FIG. 2 is a view for explaining a structure in which an air funnel integrated with an air cleaner is assembled with an intake hose.

FIG. 3 is a diagram for explaining that intake pulsation from an internal combustion engine and pulsation reflected from an air funnel cancel each other out and are attenuated to small pulsation.

FIG. 4 is a diagram for explaining the size of each part where the noise reduction effect of the air funnel is effectively exhibited.

FIG. 5 is a diagram showing a comparison of discharge noise from an air cleaner with and without an air funnel when the engine is operated under a full load condition.

FIG. 6 is a view for explaining main parts according to a second embodiment of the present invention.

[Explanation of symbols]

 DESCRIPTION OF SYMBOLS 1 ... Engine (internal combustion engine) 5 ... Supercharger 6 ... Intake hose 7 ... Air cleaner 7b ... Outlet 8 ... Intake port 9 ... Intake path 10 ... Air funnel 11a ... Outer peripheral surface gradually reduced in diameter 11b ... Trump-shaped part 11c ... Receiving part (insertion part).

Claims (2)

[Claims] 1. An air intake passage of an internal combustion engine, wherein an upstream end has substantially the same diameter as the inside diameter of the intake passage, and a downstream end has a shape smaller in diameter than the inside diameter of the intake passage and gradually reduced in diameter toward the downstream side.
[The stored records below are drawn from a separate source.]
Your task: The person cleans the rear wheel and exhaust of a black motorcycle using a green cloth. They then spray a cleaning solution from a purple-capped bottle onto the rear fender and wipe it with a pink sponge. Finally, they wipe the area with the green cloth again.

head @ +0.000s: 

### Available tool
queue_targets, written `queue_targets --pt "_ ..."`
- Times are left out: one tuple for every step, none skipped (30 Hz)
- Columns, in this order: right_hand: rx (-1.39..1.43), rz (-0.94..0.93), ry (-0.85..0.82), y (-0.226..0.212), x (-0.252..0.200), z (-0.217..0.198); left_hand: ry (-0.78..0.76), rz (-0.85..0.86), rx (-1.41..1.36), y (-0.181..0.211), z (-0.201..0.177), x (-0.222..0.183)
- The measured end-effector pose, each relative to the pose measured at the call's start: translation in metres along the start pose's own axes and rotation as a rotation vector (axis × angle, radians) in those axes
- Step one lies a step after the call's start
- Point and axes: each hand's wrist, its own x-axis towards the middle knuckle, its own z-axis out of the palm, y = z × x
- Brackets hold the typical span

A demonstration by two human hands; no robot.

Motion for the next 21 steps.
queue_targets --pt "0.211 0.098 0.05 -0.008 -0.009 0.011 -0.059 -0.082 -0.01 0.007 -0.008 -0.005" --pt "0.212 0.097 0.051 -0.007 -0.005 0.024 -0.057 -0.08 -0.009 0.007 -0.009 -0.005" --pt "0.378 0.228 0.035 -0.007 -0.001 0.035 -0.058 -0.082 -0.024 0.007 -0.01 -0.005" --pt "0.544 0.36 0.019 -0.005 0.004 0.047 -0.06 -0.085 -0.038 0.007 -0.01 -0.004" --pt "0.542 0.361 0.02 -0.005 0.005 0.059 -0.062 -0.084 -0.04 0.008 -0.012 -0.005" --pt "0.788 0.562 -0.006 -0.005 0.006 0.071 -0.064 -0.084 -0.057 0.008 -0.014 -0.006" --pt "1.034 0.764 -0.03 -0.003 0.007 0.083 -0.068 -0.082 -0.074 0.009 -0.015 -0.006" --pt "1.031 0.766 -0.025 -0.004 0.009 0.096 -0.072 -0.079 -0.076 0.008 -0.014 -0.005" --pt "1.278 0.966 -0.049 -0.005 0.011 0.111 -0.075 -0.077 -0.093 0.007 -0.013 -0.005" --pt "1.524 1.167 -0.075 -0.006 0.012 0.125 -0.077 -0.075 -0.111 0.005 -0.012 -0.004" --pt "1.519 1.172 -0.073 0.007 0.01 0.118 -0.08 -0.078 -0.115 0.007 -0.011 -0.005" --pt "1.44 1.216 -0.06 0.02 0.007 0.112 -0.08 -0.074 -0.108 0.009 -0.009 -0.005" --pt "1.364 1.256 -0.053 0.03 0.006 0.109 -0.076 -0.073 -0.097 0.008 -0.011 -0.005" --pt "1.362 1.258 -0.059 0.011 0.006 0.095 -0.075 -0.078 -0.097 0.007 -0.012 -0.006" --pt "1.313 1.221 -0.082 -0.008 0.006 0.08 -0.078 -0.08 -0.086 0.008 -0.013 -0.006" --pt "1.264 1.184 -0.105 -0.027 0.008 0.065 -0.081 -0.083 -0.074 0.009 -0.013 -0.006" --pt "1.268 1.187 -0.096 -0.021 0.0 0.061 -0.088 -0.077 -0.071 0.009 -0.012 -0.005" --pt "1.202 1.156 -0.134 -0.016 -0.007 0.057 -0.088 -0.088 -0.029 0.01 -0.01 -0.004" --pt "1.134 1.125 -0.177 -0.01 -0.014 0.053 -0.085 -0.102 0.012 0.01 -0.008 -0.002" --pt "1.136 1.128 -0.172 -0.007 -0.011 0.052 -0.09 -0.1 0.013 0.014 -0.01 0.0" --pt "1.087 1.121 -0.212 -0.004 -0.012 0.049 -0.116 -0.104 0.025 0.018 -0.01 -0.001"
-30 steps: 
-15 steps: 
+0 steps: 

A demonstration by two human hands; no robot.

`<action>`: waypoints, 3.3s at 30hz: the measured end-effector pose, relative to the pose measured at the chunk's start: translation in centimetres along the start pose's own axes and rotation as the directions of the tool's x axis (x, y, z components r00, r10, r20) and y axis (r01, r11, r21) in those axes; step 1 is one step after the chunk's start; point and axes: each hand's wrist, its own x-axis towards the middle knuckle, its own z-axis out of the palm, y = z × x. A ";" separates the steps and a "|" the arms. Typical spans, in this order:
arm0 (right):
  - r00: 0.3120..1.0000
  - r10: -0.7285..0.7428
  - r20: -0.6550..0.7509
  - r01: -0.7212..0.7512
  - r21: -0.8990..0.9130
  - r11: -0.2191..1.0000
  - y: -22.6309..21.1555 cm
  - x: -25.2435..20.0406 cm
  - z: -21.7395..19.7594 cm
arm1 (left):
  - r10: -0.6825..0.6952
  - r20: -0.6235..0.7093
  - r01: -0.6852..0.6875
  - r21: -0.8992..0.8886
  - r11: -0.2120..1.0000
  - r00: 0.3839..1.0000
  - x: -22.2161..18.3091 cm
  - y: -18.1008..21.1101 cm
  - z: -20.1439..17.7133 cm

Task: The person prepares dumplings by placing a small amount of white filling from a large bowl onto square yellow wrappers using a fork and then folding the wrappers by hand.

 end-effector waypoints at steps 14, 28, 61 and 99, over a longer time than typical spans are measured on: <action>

An intake structure for an internal combustion engine, comprising a funnel. 2. The air intake path is formed having an air cleaner and an intake hose connected to the air cleaner. The air funnel is provided at an outlet of the air cleaner.
A small diameter end side is integrally formed so as to protrude to the outside first, and is formed with a fitting portion on the base side where the intake hose end fits, by attaching the intake hose end to the fitting portion. 2. The intake structure for an internal combustion engine according to claim 1, wherein the air funnel is assembled between the air cleaner and the intake hose.